Notice how everything has cancelled except the easterly directions. The final thing to do is to divide everything by four (the number of wheels). We end up with 3, 10, 8, 0. Believe it or not, we are now done. It's easy to check that 3 + 10×10 + 8×100 + 0×1000 = 903 which just happens to be 21×43, the multiplication we set out to do.
Well, it looks like we did rather a lot of work, and indeed the FFT is not useful for multiplying such small numbers. But notice that we only did four multiplications, and at least if we used complex numbers throughout, instead of wheels with numbers, those four multiplications weren't that hard to do.
Well, as we hinted, the same thing can be done with eight wheels with eight values on each (or more efficiently with eight complex numbers). Then we'll have eight multiplications to do in the middle of the algorithm. And again the same thing could be done for 16 wheels, 32 wheels or more generally any power of 2.
Now imagine that we had 32 wheels in each set and that these represented the digits of 16 digit numbers followed by 16 zeroes. The total number of multiplications at the middle of the algorithm would be 32. That's pretty spectactular because if we multiplied using the schoolboy routine we'd need to do 16×16 = 256 digit multiplications. So (assuming we used complex number to make things efficient) we've cut our workload by a factor of (almost) 4.
That's the basic idea of the convolution by FFT and IFFT. Instead of doing n2 multiplications, we do 2n multiplications, and a whole load of additions, subtractions and rotations, which are much cheaper.

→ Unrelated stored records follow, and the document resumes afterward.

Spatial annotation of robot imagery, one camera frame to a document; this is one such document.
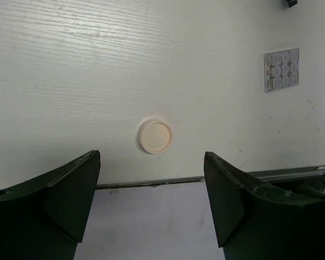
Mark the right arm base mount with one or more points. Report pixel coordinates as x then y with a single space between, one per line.
310 186

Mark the clear eyeshadow palette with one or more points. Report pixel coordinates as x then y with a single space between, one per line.
281 69

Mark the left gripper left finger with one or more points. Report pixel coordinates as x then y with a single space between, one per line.
46 216

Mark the small round cream jar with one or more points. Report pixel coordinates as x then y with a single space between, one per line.
154 135

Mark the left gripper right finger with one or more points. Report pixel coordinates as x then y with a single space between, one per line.
254 219

Of course we are skipping over a whole pile of technicalities such as the fact that if we use complex numbers we have to approximate values using decimals because not everything works our exactly when you have more than four wheels. But as we said above, the Schoenhage-Strassen technique allows for the use of a number system where everything is exact, so this approximation problem doesn't exist there.
Multiplying Congruent Number Series with the FFT
Over the years many hundreds of papers have been written on the FFT. One of the methods used to multiply our theta series for the congruent number problem treated the series involved as if they were very large integers (where the "digits" are the terms of the series), then used a special version of the FFT to multiply those integers. The other method also used an FFT at its core, but other tricks were used to break the problem up first so that lots of smaller FFT's could be used, instead of one giant FFT.
The biggest issue for both approaches was figuring out how to do the computation in small steps that would fit into memory, whilst storing the rest of the computation on disk. You can see from the above that each stage of the computation needs access to all the data, and there are multiple stages. In fact for a length 32 FFT there would be 10 stages not including the pointwise multiplications. For length 64 there would be 12 stages, and so on. It's easy to see that a length 1 trillion FFT was out of the question. The data would have to be read from and written to disk so many times that it wouldn't finish before the computer wore out.
Both approaches essentially broke the computation up into smaller FFT's. One method used a multimodular approach, breaking the problem up by reducing modulo a whole load of primes and doing lots of small FFT's, one for each prime. The other approach did one giant FFT which was broken down into lots of smaller FFT's. Essentially instead of having many values in a single row as we did above, the values were written out in a two dimensional table and small FFTs were first performed across the rows, then small FFTs were performed down the columns. Although there were a lot of FFTs, each one only needed access to the data from its column or row, and so overall the entire data set was only read and written a couple of times.